Evaxion Biotech A/S is a clinical-stage biotech company developing AI-powered immunotherapies. With our proprietary and scalable AI technology, we decode the human immune system to discover and develop novel immunotherapies for cancer, bacterial diseases, and viral infections. Evaxion has a broad pipeline of novel product candidates, including three personalized cancer immunotherapies. It is located in Hørsholm, Denmark, and currently has 70 employees.

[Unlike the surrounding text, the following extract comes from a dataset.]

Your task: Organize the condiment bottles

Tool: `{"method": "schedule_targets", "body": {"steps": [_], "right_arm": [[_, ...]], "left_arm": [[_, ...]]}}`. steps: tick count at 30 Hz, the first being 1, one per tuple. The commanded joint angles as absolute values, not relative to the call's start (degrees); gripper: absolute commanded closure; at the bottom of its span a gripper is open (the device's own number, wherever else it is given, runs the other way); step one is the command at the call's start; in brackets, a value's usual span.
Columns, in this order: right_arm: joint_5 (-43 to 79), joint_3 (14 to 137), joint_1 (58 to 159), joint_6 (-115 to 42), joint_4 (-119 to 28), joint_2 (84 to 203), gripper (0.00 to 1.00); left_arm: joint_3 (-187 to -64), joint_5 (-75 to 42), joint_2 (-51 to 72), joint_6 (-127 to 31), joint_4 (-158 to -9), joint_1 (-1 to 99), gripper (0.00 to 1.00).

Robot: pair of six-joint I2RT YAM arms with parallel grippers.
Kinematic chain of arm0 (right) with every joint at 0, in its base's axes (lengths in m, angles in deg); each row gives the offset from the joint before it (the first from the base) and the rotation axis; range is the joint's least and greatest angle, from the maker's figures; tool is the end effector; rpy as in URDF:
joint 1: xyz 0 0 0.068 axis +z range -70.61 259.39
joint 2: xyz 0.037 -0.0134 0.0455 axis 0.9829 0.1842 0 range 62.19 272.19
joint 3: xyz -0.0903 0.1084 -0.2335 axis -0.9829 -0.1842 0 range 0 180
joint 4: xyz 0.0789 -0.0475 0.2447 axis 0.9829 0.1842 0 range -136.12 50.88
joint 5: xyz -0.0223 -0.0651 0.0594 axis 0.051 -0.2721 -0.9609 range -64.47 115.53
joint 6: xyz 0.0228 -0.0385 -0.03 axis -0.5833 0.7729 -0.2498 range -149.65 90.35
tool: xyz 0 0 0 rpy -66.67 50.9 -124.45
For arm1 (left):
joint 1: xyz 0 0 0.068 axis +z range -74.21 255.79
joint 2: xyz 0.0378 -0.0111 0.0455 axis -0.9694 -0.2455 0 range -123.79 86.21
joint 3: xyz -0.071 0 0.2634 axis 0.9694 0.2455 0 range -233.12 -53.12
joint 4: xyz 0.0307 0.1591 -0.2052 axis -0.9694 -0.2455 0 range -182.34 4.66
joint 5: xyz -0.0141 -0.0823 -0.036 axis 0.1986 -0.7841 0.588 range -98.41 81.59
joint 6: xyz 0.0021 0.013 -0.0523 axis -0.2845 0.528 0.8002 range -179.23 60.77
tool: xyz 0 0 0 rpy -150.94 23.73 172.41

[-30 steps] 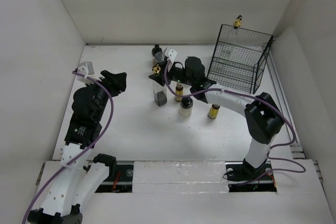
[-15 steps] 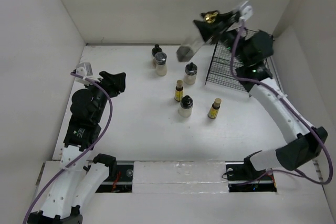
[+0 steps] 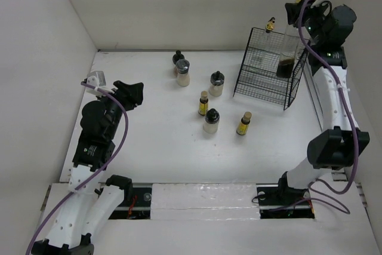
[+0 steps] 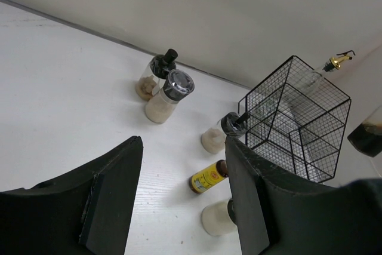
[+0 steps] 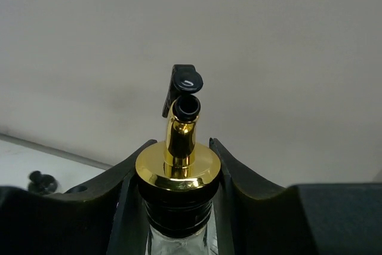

This announcement contains forward-looking statements that involve substantial risks and uncertainties. All statements, other than statements of historical facts, included in this announcement regarding the Company’s future operations, plans and objectives are forward-looking statements. Although the Company believes its expectations are based on reasonable assumptions, all statements other than statements of historical fact included in this announcement about future events are subject to (i) change without notice and (ii) factors beyond the Company’s control. These statements may include, without limitation, any statements preceded by, followed by, or including words such as “target,” “believe,” “expect,” “hope,” “aim,” “intend,” “may,” “might,” “anticipate,” “contemplate,” “continue,” “estimate,” “plan,” “potential,” “predict,” “project,” “will,” “can have,” “likely,” “should,” “would,” “could,” and other words and terms of similar meaning or the negative thereof. Actual results may differ materially from those indicated by such forward-looking statements as a result of various factors, including but not limited to: risks associated with the Company’s financial condition and need for additional capital; risks related to the Company’s development work; cost and success of the Company’s product development activities and preclinical and clinical trials; risks related to commercializing any approved pharmaceutical product developed using the Company’s AI platform technology, including the rate and degree of market acceptance of the Company’s product candidates; risks related to the Company’s dependence on third parties including for conduct of clinical testing and product supply and manufacture; risks associated with the Company’s inability to enter into partnerships; risks related to government regulation; risks associated with protection of the Company’s intellectual property rights; risks related to employee matters and managing growth; risks related to the Company’s ADSs and ordinary shares, risks associated with the pandemic caused by the coronavirus known as COVID-19 and the emergence and prevalence of COVID-19 variants, such as Delta and Omicron, and specific related variants such as the Omicron BA.4 and BA.5 variants, risks associated with the hostilities between Ukraine and Russia and other risks and uncertainties affecting the Company’s business operations and financial condition.
Forward-looking statements are subject to inherent risks and uncertainties beyond the Company’s control that could cause the Company’s actual results, performance, or achievements to be materially different from the expected results, performance, or achievements expressed or implied by such forward-looking statements. For a further description of the risks and uncertainties that could cause actual results to differ from those expressed in these forward-looking statements, as well as risks relating to the Company’s business in general, see the risks described in the “Risk Factors” section included in the Company’s Annual Report on Form 20-F filed with the U.S. Securities and Exchange Commission (SEC) on March 31, 2022 and the Company’s current and future reports filed with, or furnished to the SEC. Any forward-looking statements contained in this announcement speak only as of the date hereof, and except as required by law, the Company assumes no obligation to update these forward-looking statements publicly, or to update the reasons actual results could differ materially from those anticipated in the forward-looking statements, even if new information becomes available in the future.